08.11.14 - The Center is excited to announce Harvard law student Lisa Kelly as the 2014-2016 recipient of the Center for Reproductive Rights-Columbia Law School Fellowship.

Lisa has been selected from an extremely competitive applicant base for the two-year appointment, which is a full-time academic position designed to prepare recent law school graduates for legal academic careers in reproductive health and human rights. Lisa is the program’s sixth fellow.

Competing with a pool of applications with stellar academic records, Lisa distinguished herself as an up-and-coming scholar with an impressive research agenda, a focus on pertinent issues, and an insightful and thoughtful doctoral dissertation.
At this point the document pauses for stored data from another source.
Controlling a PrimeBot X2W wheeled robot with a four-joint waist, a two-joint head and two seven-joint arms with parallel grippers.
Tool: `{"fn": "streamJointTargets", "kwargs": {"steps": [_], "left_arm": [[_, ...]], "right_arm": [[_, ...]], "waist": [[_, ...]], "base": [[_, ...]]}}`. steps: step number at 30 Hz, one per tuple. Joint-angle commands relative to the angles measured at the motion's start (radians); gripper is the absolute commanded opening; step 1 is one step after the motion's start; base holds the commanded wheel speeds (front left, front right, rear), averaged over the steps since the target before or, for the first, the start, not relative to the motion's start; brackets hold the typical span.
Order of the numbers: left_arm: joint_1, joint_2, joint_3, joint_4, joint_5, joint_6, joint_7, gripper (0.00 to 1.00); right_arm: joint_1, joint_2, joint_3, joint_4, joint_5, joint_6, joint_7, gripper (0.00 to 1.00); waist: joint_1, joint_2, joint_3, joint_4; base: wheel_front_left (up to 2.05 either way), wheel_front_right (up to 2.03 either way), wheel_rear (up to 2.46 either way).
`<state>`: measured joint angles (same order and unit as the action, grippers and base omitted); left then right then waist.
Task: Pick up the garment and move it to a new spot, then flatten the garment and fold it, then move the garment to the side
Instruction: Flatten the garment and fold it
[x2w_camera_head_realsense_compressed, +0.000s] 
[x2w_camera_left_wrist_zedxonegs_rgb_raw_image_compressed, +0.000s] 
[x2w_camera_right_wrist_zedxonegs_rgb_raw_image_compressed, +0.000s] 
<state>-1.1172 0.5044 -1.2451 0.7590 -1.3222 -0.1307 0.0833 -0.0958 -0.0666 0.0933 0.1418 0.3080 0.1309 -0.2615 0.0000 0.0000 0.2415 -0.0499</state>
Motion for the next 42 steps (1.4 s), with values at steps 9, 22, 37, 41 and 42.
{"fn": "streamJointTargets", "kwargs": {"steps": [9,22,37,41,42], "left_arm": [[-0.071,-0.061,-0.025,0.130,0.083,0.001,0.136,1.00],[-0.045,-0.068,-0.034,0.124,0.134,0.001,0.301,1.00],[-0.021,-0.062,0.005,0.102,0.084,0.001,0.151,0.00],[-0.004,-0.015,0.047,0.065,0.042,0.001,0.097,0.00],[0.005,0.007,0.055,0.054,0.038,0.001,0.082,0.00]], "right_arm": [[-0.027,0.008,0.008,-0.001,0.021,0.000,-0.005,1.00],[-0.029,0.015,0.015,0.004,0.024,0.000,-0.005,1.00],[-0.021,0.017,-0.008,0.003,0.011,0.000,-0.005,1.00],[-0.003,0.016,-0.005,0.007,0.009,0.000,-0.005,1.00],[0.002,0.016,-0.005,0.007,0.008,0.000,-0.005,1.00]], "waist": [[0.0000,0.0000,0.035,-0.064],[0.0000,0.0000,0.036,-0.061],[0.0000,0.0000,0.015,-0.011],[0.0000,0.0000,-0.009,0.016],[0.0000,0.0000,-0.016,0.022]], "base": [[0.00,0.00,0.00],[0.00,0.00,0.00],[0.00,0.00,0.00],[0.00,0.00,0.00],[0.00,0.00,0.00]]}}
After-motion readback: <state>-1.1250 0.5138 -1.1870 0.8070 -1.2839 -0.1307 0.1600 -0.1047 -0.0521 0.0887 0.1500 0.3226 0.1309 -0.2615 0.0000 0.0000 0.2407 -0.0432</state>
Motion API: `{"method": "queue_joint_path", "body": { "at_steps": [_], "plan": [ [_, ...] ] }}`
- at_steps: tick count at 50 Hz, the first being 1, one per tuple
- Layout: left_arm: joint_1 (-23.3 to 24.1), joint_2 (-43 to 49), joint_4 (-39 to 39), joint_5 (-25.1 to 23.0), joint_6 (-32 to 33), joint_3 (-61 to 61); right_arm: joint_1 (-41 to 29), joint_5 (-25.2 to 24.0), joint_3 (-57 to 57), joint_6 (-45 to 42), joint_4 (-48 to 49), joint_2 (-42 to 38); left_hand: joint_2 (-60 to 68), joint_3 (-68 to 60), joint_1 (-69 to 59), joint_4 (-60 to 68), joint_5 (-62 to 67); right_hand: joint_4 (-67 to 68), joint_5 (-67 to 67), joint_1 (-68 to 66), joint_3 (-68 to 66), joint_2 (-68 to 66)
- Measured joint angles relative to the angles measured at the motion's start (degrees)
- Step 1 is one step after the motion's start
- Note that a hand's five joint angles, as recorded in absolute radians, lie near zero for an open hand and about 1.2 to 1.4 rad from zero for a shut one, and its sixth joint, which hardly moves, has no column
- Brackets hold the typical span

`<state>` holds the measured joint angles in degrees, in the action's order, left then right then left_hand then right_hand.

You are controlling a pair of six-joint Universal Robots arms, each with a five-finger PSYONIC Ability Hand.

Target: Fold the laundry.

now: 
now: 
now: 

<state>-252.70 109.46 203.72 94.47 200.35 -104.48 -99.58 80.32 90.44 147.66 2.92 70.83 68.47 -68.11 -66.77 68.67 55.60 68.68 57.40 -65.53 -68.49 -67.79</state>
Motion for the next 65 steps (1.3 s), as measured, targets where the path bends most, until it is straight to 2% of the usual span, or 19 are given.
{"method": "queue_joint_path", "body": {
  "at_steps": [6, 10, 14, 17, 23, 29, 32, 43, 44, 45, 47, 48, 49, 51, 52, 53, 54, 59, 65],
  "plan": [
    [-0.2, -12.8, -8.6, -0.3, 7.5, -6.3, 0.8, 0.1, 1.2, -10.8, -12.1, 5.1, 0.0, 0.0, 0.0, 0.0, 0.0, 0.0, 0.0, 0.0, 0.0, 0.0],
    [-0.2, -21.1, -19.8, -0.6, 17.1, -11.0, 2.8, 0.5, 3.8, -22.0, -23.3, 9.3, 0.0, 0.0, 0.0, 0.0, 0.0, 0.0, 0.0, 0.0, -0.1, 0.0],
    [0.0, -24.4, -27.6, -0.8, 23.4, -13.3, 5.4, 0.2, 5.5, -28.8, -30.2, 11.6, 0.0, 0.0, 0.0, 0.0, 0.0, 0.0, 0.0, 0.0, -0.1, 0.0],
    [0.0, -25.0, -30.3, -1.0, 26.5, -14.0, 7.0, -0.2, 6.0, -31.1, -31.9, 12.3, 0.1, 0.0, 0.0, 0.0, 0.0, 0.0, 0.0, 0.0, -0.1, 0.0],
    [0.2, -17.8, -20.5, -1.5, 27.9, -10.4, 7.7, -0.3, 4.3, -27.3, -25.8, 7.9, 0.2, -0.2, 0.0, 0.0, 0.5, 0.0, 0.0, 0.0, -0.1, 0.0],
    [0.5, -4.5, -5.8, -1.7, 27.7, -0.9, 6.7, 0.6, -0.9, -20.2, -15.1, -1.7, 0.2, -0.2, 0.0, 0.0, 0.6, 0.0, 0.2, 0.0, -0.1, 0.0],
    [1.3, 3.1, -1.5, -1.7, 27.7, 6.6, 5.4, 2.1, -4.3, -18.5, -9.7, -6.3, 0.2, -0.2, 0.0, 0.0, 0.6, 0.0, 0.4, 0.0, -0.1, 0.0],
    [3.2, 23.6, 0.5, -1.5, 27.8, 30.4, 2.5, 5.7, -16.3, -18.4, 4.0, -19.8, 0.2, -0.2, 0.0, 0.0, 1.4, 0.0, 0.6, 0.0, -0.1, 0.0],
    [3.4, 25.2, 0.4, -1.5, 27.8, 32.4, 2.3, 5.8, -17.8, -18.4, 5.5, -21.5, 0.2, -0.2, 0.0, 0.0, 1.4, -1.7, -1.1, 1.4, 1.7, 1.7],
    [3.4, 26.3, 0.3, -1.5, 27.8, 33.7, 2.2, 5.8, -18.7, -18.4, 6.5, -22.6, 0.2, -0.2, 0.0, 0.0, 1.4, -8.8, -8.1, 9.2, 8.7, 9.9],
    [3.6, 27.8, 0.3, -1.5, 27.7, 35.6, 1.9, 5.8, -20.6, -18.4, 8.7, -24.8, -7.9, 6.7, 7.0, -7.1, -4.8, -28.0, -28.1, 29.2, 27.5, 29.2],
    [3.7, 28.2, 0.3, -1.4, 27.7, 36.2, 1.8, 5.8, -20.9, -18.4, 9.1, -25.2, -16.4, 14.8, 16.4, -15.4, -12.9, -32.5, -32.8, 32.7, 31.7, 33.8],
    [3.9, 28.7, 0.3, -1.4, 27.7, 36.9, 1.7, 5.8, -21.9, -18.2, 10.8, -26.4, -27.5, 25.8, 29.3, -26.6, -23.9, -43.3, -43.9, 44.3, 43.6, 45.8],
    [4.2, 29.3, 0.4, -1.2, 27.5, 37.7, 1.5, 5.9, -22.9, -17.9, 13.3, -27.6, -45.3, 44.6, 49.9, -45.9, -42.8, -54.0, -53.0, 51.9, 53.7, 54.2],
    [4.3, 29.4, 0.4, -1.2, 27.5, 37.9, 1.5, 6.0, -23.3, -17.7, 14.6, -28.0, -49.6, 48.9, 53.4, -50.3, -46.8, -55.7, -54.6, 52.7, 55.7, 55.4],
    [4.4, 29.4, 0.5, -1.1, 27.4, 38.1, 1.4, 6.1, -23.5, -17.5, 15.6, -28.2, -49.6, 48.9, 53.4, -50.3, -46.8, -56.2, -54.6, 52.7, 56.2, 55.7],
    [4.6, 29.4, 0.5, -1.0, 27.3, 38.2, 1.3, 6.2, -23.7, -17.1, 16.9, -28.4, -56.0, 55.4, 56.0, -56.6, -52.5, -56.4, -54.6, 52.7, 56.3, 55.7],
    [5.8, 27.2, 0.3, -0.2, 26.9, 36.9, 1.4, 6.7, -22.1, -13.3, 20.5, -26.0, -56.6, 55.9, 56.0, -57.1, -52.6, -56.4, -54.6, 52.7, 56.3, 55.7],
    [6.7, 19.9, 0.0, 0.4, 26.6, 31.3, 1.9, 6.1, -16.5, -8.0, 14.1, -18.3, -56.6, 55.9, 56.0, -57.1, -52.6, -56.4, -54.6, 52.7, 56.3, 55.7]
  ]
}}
She is currently completing her S.J.D. (Doctorate of Law) at Harvard Law School.  During her doctorate, Lisa was a Trudeau Scholar, a Doctoral Fellow of the Social Sciences and Humanities Research Council of Canada, a Frank Knox Memorial Fellow, and a Fellow of the Institute for Global Law and Policy at Harvard Law School.  Her dissertation—Governing the Child: Parental Authority, State Power and the School in North America—analyzes legal struggles from the mid-nineteenth century through the present over race, corporal punishment and the disciplinary reach of school authorities.

Lisa has also published in the areas of family law and reproductive justice, including a forthcoming chapter, “Reckoning with Narratives of Innocent Suffering in Transnational Abortion Litigation,” in Abortion Law in Transnational Perspective: Cases and Controversies (Cook, Erdman & Dickens, eds., UPenn). 
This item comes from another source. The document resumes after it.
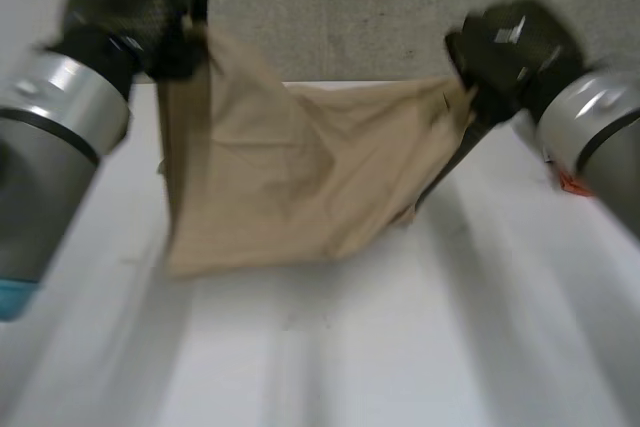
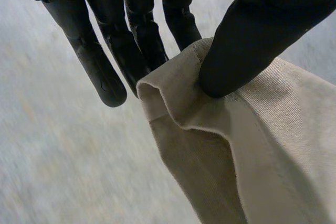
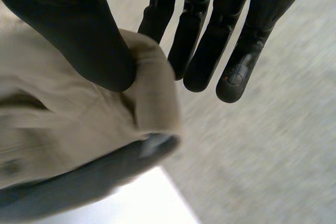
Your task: Fold the laundry.
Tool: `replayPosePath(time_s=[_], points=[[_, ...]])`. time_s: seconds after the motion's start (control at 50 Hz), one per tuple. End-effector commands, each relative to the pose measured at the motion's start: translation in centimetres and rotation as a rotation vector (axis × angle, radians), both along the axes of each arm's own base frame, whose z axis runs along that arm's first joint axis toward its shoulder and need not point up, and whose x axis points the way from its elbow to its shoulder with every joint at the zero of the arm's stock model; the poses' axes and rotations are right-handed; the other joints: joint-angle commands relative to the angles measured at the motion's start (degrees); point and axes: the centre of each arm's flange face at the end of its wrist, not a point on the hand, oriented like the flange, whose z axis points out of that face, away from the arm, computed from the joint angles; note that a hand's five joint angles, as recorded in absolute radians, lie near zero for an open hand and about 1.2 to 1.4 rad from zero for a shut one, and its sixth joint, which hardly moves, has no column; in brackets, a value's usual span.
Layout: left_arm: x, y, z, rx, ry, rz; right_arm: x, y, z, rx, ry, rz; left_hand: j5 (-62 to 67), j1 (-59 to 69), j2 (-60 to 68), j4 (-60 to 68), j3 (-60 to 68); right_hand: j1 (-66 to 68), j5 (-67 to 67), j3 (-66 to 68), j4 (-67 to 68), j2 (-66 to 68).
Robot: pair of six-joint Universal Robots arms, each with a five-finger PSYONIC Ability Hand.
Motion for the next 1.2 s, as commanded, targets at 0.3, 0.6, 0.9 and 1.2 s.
replayPosePath(time_s=[0.3,0.6,0.9,1.2], points=[[-1.5,-8.8,-4.0,0.105,0.009,0.041,1.1,-5.4,0.8,0.000,-0.087,-0.003,13.9,14.0,11.4,11.3,11.7,22.6,13.9,13.0,12.1,13.1],[-2.9,-18.6,-14.8,0.183,0.024,0.093,5.9,-14.8,-11.6,-0.092,-0.131,-0.138,-56.1,-56.0,-58.6,-58.7,-58.3,-47.4,-56.1,-57.0,-57.9,-56.9],[-1.7,-9.9,-13.2,0.277,-0.036,0.024,3.7,-9.7,-10.4,-0.009,-0.071,-0.108,-50.3,-50.2,-52.8,-52.9,-52.5,-47.4,-56.1,-57.0,-57.9,-56.9],[-4.7,-4.6,-19.8,0.538,-0.180,-0.095,2.0,-5.9,-14.5,0.156,0.013,-0.082,-38.5,-38.4,-41.0,-41.1,-40.7,-47.4,-56.1,-57.0,-57.9,-56.9]])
For the purpose of the Fellowship, “reproductive rights” is broadly defined to include a range of issues regarding women, families, sexuality, violence, and parenting.  The program aims to engender an interest in these issues, with the hopes that the developing legal scholar will go on to research and write about factors that impact women’s reproductive health.

“The fellowship is a great opportunity for scholars with an interest in women’s issues to gain insight into the practical implications of their theoretical work,” says Nicole Tuszynski, manager of the Center’s Law School Initiative, which coordinates the fellowship program. “The Center is really committed to this program because it is a unique way to support future legal academics who are sympathetic to reproductive rights issues and may produce impactful scholarship in the area.”     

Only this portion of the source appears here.